Бывают случаи, в которых одна и та же цель представляется к успеху порока и к торжеству добродетели. Так, сияние солнца, помогая блистать алмазу, в тоже время способствует кремнистой скале отбрасывать тень. Тонненберг умел согласить свои виды с желаниями Адашева. Казалось, он действовал из одного сострадания к единоземцам. Так думал и добродушный Ридель, привечая Тонненберга, в котором — может быть, и скоро — надеялся обнять зятя. Правда, о Тонненберге доходили до него разные слухи, но проступки его он относил к пылкой молодости. Тогда в беседах рыцарских кубки не осыхали от вина, и потому многое, чего бы не извинили в наш век, считалось тогда удальством.
Ридель был богат, Минна — прекрасна. Удивительно ли, что Тонненберг старался ей нравиться! Между рыцарями Минна никого не видала отважнее; удивительно ли, что он нравился ей! Минна, не понимая чувств своих, краснея застенчиво, опускала в землю свои прелестные голубые глаза, встречаясь с красноречивыми взорами рыцаря, но снова желала их встретить. Тонненберг невинному сердцу льстил так приятно, что прелестное личико Минны невольно обращалось к нему, как цветок, по разлуке с солнцем тоскующий. При Тонненберге ей в шумных собраниях рыцарей не было скучно, без него и на вечеринках не было весело. Прежде Минна любила подразнить новым нарядом завистливых ратсгерских дочек, но когда привыкла видеть Гонненберга, то лишь тот наряд ей казался красивее, которым он любовался, и самое лёгкое, блестящее ожерелье тяготило её, когда рыцарь отлучался из Дерпта. Сметливый отец уже рассчитывал, во что обойдётся свадебный пир, а старушка Бригитта заботилась, вынимая из сундуков высоких бархат, дымку, ленты яркие, кружева золотые и раздавая прислужницам — шить наряды для Минны.
— Не торопись, Ева. Поскорее, Марта. Не по узору шьёт Маргарита: жаль и шелков, и дымки; а ты, Луиза, по бархату выводи золотою битью листы пошире, — говорила хлопотунья старушка. — Смотри, пожалуй! Марта не в пяльцы глядит, а любуется в стенное зеркало на свою пёструю шапочку, расправляя по плечам разноцветные ленты! О чём ома думает? Не о работе, а о песенке: Юрий, Юрий... Ой уж мне...
— Не брани её, Бригитта. Пусть всякий думает о том, что любить, — говорила Минна, перебирая в ларце свои цепочки и кольца.
— А о чём задумалась Минна, рассматривая так пристально янтарное с кораллами ожерелье?

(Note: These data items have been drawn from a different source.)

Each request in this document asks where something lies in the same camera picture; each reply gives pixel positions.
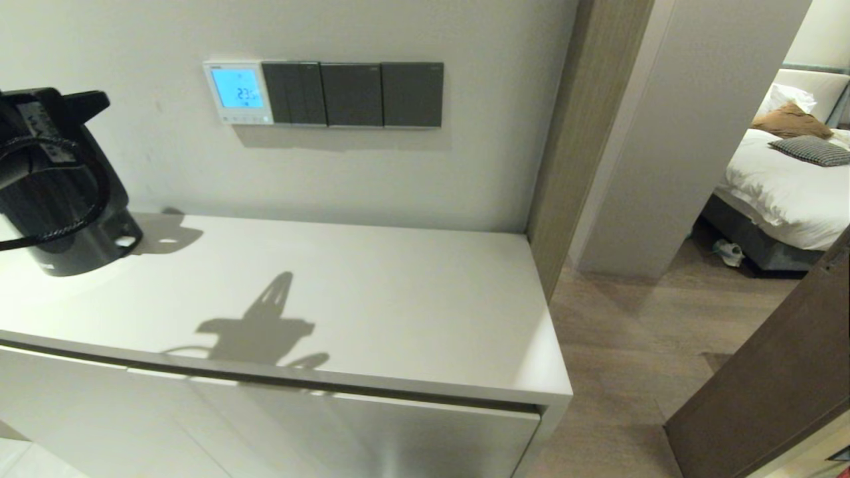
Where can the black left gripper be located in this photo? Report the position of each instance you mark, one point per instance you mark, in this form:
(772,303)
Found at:
(33,119)

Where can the white thermostat panel blue screen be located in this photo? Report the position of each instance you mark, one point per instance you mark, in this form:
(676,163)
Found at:
(238,89)

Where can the black electric kettle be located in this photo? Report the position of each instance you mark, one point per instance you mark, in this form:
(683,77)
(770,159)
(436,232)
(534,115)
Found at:
(80,252)

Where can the white cabinet door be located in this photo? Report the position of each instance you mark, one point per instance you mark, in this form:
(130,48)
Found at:
(398,438)
(80,425)

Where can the white sideboard cabinet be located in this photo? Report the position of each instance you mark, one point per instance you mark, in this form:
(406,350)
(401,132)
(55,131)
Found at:
(398,279)

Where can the white and teal sneaker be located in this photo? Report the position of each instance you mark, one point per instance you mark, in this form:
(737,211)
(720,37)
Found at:
(728,253)

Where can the bed with white duvet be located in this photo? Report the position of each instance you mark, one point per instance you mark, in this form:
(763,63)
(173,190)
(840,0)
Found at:
(783,192)

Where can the white pillow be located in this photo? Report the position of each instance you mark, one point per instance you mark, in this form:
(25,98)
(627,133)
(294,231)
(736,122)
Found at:
(790,97)

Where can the brown pillow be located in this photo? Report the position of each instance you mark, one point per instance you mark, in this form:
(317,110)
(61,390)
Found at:
(790,123)

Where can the checkered grey pillow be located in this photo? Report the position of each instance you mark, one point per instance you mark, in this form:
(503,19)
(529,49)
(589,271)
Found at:
(813,153)

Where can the beige padded headboard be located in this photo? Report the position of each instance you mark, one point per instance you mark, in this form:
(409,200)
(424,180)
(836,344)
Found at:
(827,86)

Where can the brown wooden room door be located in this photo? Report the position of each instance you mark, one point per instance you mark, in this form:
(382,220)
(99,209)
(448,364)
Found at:
(777,392)

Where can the dark grey triple rocker switch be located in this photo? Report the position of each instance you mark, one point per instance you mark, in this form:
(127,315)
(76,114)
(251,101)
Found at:
(295,93)

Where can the dark grey wall switch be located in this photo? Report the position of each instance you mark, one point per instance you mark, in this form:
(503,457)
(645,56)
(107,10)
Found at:
(412,95)
(352,95)

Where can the wooden door frame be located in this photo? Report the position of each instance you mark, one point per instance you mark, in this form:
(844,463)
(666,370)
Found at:
(584,133)

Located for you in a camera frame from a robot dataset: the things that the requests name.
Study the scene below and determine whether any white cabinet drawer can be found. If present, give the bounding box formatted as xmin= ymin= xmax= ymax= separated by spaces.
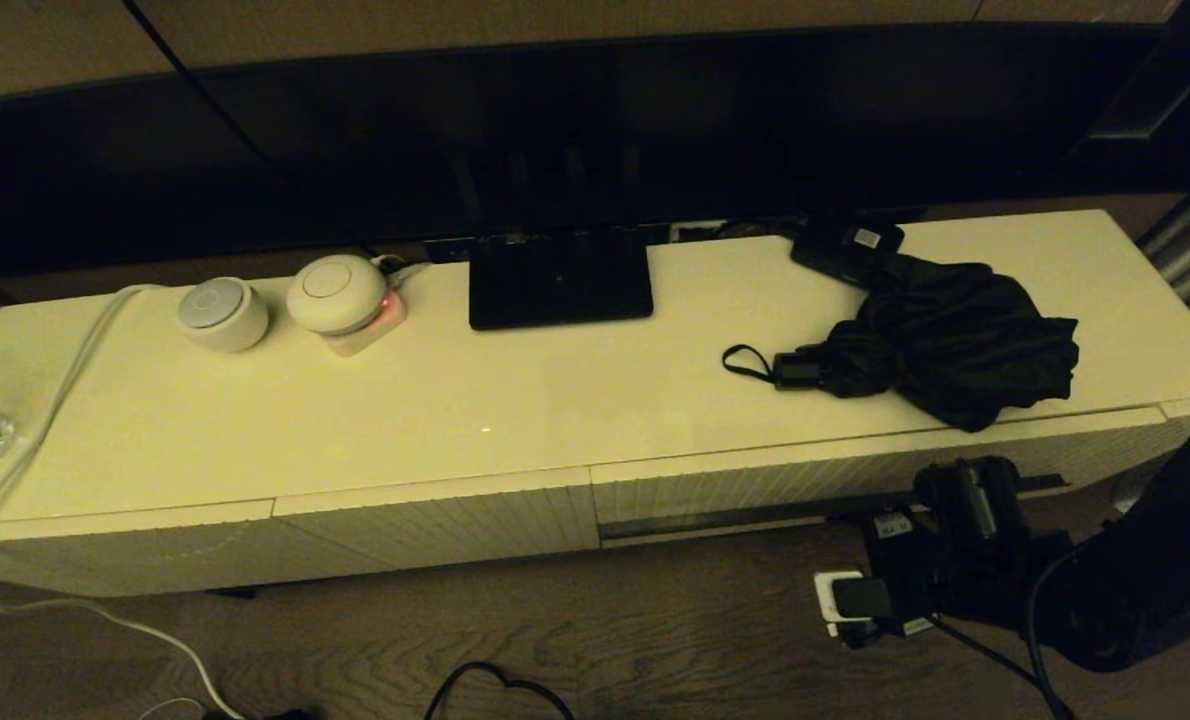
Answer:
xmin=591 ymin=405 xmax=1166 ymax=549

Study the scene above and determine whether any black umbrella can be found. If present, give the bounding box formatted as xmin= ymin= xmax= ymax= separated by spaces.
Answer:
xmin=721 ymin=255 xmax=1080 ymax=434

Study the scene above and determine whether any white tv cabinet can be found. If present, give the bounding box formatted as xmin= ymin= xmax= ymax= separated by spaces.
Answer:
xmin=0 ymin=208 xmax=1190 ymax=601

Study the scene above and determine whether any black box with white label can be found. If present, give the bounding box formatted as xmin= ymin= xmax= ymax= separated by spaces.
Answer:
xmin=788 ymin=213 xmax=906 ymax=291

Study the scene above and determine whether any white ribbed cabinet front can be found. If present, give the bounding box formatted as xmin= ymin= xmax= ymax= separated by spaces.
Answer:
xmin=273 ymin=466 xmax=602 ymax=581
xmin=0 ymin=498 xmax=278 ymax=601

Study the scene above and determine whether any large black television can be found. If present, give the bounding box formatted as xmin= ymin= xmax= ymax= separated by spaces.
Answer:
xmin=0 ymin=22 xmax=1190 ymax=286

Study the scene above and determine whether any white power strip red light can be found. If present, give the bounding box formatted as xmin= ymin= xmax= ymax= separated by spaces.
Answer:
xmin=321 ymin=290 xmax=409 ymax=359

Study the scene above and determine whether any white round dome device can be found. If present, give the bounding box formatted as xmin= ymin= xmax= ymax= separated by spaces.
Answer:
xmin=286 ymin=254 xmax=390 ymax=337

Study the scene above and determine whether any white speaker with grey top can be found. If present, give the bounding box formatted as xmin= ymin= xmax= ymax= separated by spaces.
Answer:
xmin=176 ymin=277 xmax=271 ymax=353

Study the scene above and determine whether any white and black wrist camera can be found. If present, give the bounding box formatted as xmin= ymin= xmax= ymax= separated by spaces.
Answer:
xmin=813 ymin=570 xmax=898 ymax=641

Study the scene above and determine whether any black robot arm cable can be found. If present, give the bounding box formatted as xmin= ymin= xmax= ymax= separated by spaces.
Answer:
xmin=930 ymin=540 xmax=1081 ymax=720

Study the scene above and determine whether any black floor cable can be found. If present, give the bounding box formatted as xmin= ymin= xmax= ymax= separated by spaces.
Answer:
xmin=423 ymin=660 xmax=578 ymax=720

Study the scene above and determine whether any black television base plate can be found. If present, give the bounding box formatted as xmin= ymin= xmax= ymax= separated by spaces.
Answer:
xmin=468 ymin=232 xmax=654 ymax=333

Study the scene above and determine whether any dark framed wall panel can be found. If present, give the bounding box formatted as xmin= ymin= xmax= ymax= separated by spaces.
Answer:
xmin=1090 ymin=0 xmax=1190 ymax=141

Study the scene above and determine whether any thin white cord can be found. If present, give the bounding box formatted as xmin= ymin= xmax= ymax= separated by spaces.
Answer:
xmin=375 ymin=255 xmax=434 ymax=289

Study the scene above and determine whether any thick white power cable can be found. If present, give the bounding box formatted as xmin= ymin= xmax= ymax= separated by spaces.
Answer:
xmin=0 ymin=284 xmax=248 ymax=720

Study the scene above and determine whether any thin black hanging cable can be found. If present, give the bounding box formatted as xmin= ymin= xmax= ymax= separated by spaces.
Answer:
xmin=123 ymin=0 xmax=381 ymax=256

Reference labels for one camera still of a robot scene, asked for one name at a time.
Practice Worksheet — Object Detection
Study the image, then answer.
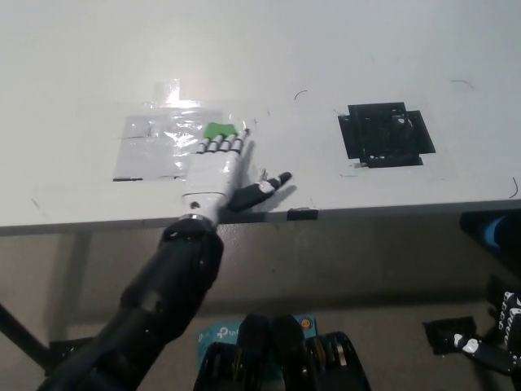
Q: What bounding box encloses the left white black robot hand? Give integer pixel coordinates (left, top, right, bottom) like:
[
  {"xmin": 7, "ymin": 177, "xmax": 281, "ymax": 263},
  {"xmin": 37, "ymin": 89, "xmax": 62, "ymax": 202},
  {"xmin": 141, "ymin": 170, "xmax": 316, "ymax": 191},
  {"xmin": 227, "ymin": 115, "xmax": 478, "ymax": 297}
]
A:
[{"xmin": 181, "ymin": 128, "xmax": 294, "ymax": 225}]

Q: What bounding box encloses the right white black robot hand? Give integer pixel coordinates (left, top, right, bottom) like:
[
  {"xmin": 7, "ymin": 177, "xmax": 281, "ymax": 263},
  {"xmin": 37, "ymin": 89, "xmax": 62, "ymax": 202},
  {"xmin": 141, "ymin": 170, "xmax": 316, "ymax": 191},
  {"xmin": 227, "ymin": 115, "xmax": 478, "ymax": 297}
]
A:
[{"xmin": 453, "ymin": 275, "xmax": 521, "ymax": 376}]

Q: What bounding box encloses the green whiteboard eraser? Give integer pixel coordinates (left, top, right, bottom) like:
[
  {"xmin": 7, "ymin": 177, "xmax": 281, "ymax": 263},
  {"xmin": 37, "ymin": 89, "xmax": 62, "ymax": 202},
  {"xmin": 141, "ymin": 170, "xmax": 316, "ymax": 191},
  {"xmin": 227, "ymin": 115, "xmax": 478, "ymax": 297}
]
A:
[{"xmin": 203, "ymin": 121, "xmax": 239, "ymax": 142}]

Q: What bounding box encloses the clear taped paper patch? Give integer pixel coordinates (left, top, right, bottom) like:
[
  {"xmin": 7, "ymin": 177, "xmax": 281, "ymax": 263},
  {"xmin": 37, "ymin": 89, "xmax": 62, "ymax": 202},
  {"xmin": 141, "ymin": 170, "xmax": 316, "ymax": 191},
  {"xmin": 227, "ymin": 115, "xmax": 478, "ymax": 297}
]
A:
[{"xmin": 112, "ymin": 79, "xmax": 258, "ymax": 183}]

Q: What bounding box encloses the black and blue object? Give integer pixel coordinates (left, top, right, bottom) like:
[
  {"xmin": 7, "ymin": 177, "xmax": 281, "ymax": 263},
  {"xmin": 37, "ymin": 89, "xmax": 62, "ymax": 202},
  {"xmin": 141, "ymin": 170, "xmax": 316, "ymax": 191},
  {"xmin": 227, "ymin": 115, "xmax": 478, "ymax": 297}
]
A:
[{"xmin": 459, "ymin": 210, "xmax": 521, "ymax": 258}]

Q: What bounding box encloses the small black tape strip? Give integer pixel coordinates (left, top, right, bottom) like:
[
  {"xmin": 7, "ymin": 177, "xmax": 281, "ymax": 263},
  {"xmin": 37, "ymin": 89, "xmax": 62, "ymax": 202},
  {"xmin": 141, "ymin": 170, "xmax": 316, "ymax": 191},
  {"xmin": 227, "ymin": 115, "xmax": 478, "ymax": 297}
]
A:
[{"xmin": 287, "ymin": 208, "xmax": 320, "ymax": 222}]

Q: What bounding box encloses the teal router box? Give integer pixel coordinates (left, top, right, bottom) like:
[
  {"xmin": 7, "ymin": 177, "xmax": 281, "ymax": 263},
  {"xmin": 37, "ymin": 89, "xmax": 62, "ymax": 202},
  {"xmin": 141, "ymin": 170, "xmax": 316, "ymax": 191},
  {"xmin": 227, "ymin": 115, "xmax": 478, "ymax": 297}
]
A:
[{"xmin": 198, "ymin": 313, "xmax": 319, "ymax": 370}]

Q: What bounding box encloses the black tape square patch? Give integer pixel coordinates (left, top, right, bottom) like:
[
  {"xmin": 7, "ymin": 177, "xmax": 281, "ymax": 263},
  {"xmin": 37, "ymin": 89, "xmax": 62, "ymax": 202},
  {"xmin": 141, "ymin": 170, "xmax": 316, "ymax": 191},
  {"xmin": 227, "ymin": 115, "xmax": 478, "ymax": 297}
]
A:
[{"xmin": 337, "ymin": 102, "xmax": 436, "ymax": 169}]

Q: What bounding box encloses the black table leg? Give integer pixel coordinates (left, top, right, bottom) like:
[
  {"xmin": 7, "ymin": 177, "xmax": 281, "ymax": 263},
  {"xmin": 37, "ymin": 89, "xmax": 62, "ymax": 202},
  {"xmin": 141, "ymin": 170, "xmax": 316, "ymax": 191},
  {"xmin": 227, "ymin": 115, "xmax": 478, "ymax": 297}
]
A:
[{"xmin": 0, "ymin": 303, "xmax": 53, "ymax": 370}]

— Помнишь ли, Бригитта, я была в этом ожерелье на празднике командорши Лилиенвальд?
— Где в первый раз увидели рыцаря фон Тонненберга?
— Да... — отвечала, закрасневшись, Минна.
— И потому-то оно вам полюбилось? А как понравится вам, — спросила лукаво старушка, повёртывая высокою чернолисьею шапкою, — этот дамский наряд? Вы обновите его, когда вкруг богатой рыцарской колесницы будут толпиться по улицам Дерпта и друг другу шептать: «Смотрите! Вот едет молодая фон Тонненберг!»
Минна улыбалась. Вдруг она услышала в дальней комнате стук от опрокинутой шахматной доски и разлетевшихся шашек. Вошёл отец.